▶ **THE PROBLEM**
Return the lines of the data below exactly. Start at the first and end with the line containing "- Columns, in".

[DATA SEGMENT — start]

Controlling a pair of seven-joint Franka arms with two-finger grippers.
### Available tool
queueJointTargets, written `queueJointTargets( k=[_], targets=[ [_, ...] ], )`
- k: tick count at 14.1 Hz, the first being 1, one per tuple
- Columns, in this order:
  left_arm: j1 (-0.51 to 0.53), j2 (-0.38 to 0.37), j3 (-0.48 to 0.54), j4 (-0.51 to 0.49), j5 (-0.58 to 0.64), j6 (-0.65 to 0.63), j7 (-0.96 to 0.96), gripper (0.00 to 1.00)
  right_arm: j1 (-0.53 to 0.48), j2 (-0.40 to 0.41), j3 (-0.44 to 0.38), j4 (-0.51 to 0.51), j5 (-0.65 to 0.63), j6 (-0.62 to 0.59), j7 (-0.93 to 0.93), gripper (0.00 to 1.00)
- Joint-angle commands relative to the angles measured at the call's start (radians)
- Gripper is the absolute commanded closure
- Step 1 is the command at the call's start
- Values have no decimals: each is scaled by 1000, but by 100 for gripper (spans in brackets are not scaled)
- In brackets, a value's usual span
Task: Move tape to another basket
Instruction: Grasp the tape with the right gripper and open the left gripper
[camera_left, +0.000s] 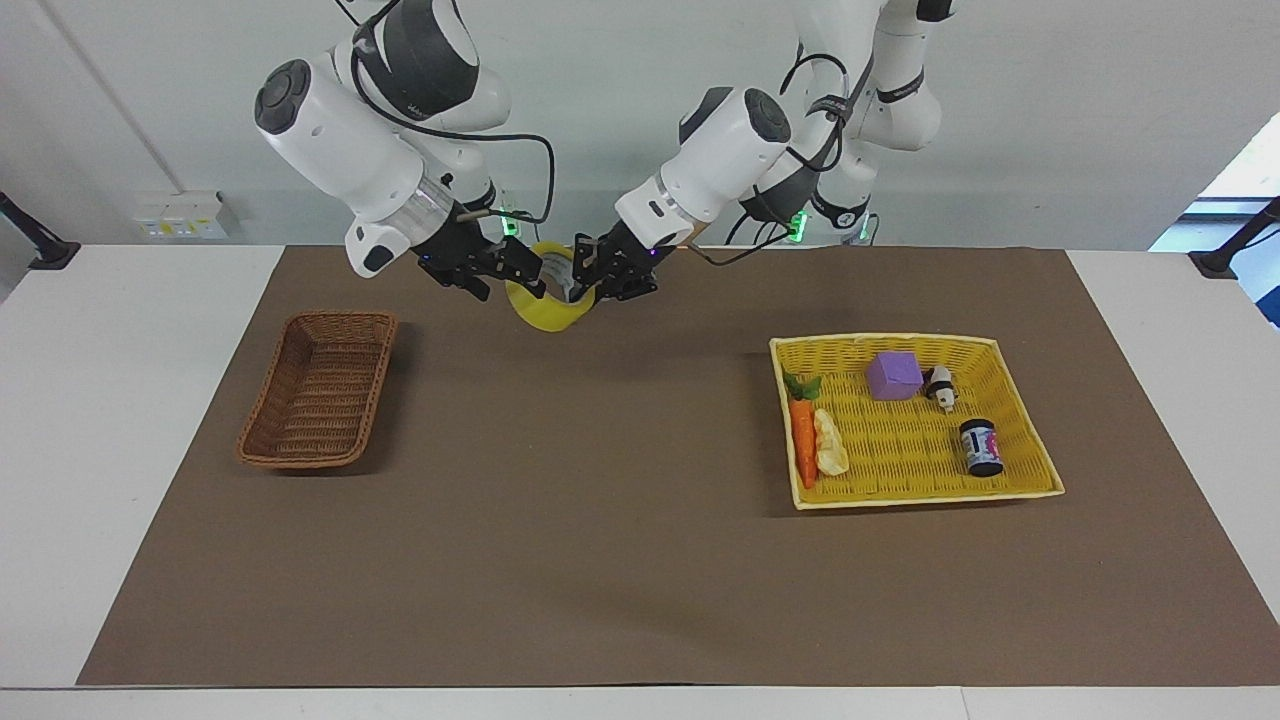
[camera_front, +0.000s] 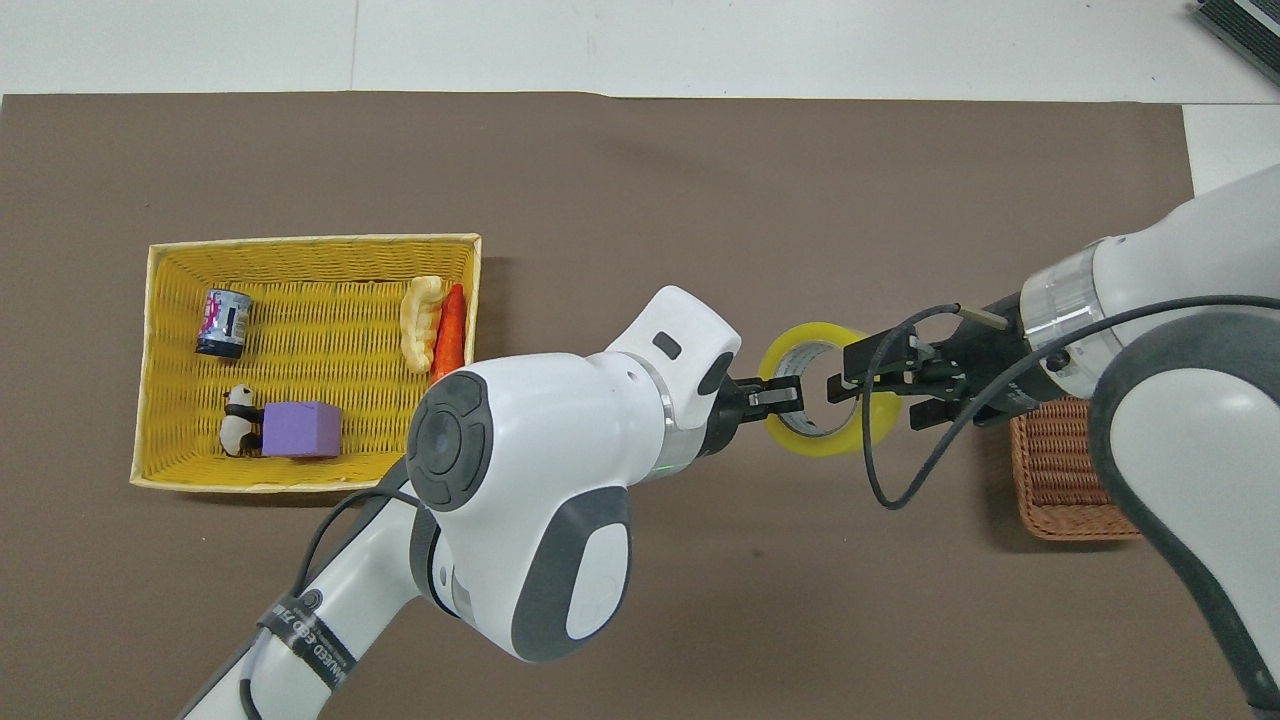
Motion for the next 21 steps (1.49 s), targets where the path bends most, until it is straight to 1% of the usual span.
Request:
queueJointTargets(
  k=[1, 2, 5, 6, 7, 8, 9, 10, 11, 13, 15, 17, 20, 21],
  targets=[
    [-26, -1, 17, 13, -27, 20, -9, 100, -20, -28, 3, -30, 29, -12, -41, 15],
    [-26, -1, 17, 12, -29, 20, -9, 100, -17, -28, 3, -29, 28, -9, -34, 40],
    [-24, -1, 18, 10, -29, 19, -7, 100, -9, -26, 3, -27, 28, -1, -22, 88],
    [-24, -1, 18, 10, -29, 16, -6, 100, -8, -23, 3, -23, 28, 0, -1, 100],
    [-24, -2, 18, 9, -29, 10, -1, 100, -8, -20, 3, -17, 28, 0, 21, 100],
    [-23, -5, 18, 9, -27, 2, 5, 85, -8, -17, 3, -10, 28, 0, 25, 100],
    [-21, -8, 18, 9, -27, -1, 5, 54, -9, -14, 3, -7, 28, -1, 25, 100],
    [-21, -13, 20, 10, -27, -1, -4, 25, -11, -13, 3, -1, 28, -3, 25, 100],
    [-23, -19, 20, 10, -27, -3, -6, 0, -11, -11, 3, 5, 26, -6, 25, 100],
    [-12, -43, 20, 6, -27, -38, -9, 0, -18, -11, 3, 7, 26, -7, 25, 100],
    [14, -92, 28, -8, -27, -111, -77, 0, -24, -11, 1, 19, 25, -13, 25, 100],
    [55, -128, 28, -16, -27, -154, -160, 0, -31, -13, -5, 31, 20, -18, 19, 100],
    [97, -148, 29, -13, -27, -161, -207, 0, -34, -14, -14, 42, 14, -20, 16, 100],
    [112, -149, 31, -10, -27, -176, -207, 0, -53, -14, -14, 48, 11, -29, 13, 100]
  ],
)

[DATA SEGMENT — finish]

▶ **TASK SOLUTION**
Controlling a pair of seven-joint Franka arms with two-finger grippers.
### Available tool
queueJointTargets, written `queueJointTargets( k=[_], targets=[ [_, ...] ], )`
- k: tick count at 14.1 Hz, the first being 1, one per tuple
- Columns, in this order:

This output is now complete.